[Start of Attachment]

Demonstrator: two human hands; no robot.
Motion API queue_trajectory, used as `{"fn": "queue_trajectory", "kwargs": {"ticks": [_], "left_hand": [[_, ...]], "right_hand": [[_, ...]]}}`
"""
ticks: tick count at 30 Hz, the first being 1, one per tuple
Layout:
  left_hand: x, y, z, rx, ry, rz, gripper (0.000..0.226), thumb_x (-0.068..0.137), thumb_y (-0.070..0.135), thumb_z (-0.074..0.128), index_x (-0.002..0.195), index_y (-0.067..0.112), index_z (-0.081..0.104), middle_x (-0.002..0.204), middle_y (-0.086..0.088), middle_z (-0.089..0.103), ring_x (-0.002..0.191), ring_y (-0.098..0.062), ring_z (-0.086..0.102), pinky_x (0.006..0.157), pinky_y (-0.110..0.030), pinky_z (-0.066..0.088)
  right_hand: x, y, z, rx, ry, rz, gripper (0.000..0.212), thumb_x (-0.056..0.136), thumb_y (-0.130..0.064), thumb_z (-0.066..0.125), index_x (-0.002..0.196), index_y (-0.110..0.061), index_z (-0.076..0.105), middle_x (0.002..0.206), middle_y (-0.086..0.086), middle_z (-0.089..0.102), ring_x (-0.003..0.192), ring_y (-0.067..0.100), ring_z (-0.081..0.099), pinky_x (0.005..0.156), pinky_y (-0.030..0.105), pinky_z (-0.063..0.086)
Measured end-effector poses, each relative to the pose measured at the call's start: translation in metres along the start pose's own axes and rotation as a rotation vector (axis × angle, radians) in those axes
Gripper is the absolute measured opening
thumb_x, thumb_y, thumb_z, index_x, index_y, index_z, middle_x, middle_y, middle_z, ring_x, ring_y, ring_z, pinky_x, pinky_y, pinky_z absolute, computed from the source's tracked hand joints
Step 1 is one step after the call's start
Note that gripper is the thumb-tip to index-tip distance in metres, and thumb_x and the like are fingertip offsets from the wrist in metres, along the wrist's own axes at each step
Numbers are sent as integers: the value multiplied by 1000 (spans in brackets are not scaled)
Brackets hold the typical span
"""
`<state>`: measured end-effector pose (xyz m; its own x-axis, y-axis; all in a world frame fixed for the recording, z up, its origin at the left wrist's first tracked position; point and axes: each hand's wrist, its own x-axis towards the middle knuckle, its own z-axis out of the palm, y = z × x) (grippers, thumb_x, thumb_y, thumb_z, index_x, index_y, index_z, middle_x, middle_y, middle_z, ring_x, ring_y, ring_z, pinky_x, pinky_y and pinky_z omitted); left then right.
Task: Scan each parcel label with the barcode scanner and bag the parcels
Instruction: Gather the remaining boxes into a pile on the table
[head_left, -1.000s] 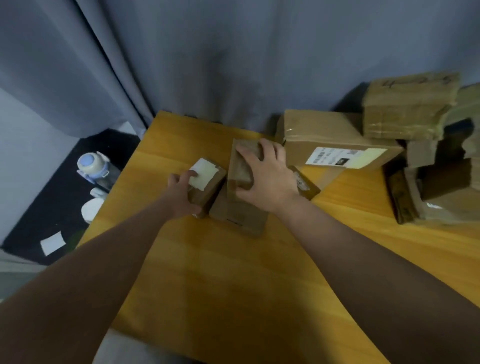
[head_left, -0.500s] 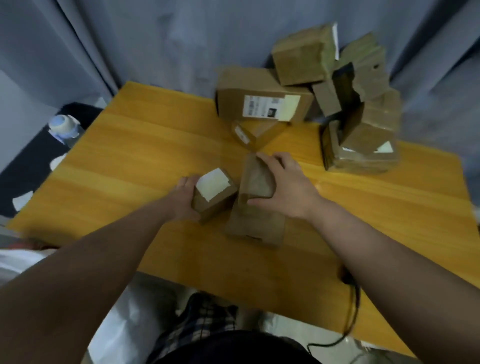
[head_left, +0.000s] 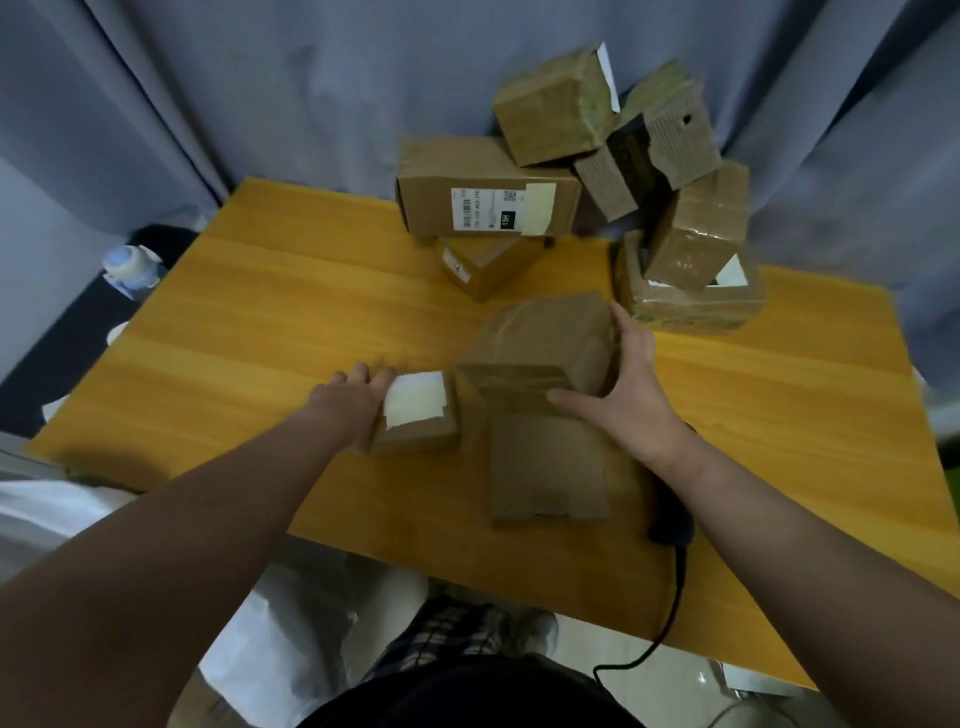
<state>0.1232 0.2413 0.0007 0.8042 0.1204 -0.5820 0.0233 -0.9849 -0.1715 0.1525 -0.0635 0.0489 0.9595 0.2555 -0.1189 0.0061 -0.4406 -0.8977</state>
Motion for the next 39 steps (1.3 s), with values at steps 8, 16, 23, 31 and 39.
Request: {"fn": "queue_trajectory", "kwargs": {"ticks": [8, 16, 23, 31, 39], "left_hand": [[-2, -11, -4, -191, -172, -71, 119, 63, 46, 85, 150, 25, 6, 145, -12, 23, 136, -38, 25, 103, -51, 39], [12, 7, -62, -554, 126, 74, 91, 80, 73, 29, 154, 24, 10, 151, -14, 26, 138, -35, 24, 110, -48, 28], [81, 5, -156, -1044, 647, 105, 75, 92, 48, 52, 151, 12, 22, 147, -13, 28, 137, -26, 25, 106, -26, 22], [171, 19, -269, -518, 596, 490, 136, 61, 60, 80, 152, 21, -14, 162, -6, -3, 148, -25, 2, 120, -46, 8], [215, 31, -293, -959, 348, 605, 99, 75, 40, 79, 151, 28, 17, 152, 1, 27, 135, -16, 32, 111, -38, 34]], "right_hand": [[-2, 66, 7, -469, -378, 193, 123, 64, -37, 87, 150, -33, -2, 156, 3, 11, 147, 31, 4, 119, 54, 15], [56, 20, -14, -452, -173, 27, 73, 88, 10, 51, 152, -17, 26, 156, 9, 28, 145, 27, 24, 114, 28, 23], [158, -44, -13, 516, 338, 328, 51, 90, -31, 68, 134, -20, 45, 133, 2, 47, 120, 20, 47, 92, 28, 44], [234, -55, -19, 958, 759, 580, 107, 63, -64, 79, 147, -20, 27, 147, 6, 39, 135, 30, 40, 112, 52, 35], [259, -46, -79, -56, 876, 304, 93, 73, -60, 73, 145, -21, 30, 146, 14, 34, 138, 34, 29, 115, 50, 24]]}}
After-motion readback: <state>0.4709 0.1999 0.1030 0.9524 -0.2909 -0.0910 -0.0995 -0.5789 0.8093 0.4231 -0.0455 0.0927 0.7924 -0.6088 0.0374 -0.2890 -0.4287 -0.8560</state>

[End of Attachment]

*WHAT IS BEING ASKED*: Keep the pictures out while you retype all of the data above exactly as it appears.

*SOLUTION TO THIS TASK*:
Demonstrator: two human hands; no robot.
Motion API queue_trajectory, used as `{"fn": "queue_trajectory", "kwargs": {"ticks": [_], "left_hand": [[_, ...]], "right_hand": [[_, ...]]}}`
"""
ticks: tick count at 30 Hz, the first being 1, one per tuple
Layout:
  left_hand: x, y, z, rx, ry, rz, gripper (0.000..0.226), thumb_x (-0.068..0.137), thumb_y (-0.070..0.135), thumb_z (-0.074..0.128), index_x (-0.002..0.195), index_y (-0.067..0.112), index_z (-0.081..0.104), middle_x (-0.002..0.204), middle_y (-0.086..0.088), middle_z (-0.089..0.103), ring_x (-0.002..0.191), ring_y (-0.098..0.062), ring_z (-0.086..0.102), pinky_x (0.006..0.157), pinky_y (-0.110..0.030), pinky_z (-0.066..0.088)
  right_hand: x, y, z, rx, ry, rz, gripper (0.000..0.212), thumb_x (-0.056..0.136), thumb_y (-0.130..0.064), thumb_z (-0.066..0.125), index_x (-0.002..0.196), index_y (-0.110..0.061), index_z (-0.076..0.105), middle_x (0.002..0.206), middle_y (-0.086..0.086), middle_z (-0.089..0.102), ring_x (-0.003..0.192), ring_y (-0.067..0.100), ring_z (-0.081..0.099), pinky_x (0.005..0.156), pinky_y (-0.030..0.105), pinky_z (-0.063..0.086)
Measured end-effector poses, each relative to the pose measured at the call's start: translation in metres along the start pose's own axes and rotation as a rotation vector (axis × angle, radians) in those axes
Gripper is the absolute measured opening
thumb_x, thumb_y, thumb_z, index_x, index_y, index_z, middle_x, middle_y, middle_z, ring_x, ring_y, ring_z, pinky_x, pinky_y, pinky_z absolute, computed from the source's tracked hand joints
Step 1 is one step after the call's start
Note that gripper is the thumb-tip to index-tip distance in metres, and thumb_x and the like are fingertip offsets from the wrist in metres, along the wrist's own axes at each step
Numbers are sent as integers: the value multiplied by 1000 (spans in brackets are not scaled)
Brackets hold the typical span
"""
`<state>`: measured end-effector pose (xyz m; its own x-axis, y-axis; all in a world frame fixed for the recording, z up, its origin at the left wrist's first tracked position; point and axes: each hand's wrist, its own x-axis towards the middle knuckle, its own z-axis out of the palm, y = z × x) (grippers, thumb_x, thumb_y, thumb_z, index_x, index_y, index_z, middle_x, middle_y, middle_z, ring_x, ring_y, ring_z, pinky_x, pinky_y and pinky_z omitted); left then right.
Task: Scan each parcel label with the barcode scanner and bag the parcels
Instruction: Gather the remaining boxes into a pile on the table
[head_left, -1.000s] 
[head_left, -0.500s] 
[head_left, +0.000s] 
<state>0.1232 0.2413 0.0007 0.8042 0.1204 -0.5820 0.0233 -0.9849 -0.1715 0.1525 -0.0635 0.0489 0.9595 0.2555 -0.1189 0.0061 -0.4406 -0.8977</state>
Motion for the next 39 steps (1.3 s), with values at steps 8, 16, 23, 31 and 39.
Request: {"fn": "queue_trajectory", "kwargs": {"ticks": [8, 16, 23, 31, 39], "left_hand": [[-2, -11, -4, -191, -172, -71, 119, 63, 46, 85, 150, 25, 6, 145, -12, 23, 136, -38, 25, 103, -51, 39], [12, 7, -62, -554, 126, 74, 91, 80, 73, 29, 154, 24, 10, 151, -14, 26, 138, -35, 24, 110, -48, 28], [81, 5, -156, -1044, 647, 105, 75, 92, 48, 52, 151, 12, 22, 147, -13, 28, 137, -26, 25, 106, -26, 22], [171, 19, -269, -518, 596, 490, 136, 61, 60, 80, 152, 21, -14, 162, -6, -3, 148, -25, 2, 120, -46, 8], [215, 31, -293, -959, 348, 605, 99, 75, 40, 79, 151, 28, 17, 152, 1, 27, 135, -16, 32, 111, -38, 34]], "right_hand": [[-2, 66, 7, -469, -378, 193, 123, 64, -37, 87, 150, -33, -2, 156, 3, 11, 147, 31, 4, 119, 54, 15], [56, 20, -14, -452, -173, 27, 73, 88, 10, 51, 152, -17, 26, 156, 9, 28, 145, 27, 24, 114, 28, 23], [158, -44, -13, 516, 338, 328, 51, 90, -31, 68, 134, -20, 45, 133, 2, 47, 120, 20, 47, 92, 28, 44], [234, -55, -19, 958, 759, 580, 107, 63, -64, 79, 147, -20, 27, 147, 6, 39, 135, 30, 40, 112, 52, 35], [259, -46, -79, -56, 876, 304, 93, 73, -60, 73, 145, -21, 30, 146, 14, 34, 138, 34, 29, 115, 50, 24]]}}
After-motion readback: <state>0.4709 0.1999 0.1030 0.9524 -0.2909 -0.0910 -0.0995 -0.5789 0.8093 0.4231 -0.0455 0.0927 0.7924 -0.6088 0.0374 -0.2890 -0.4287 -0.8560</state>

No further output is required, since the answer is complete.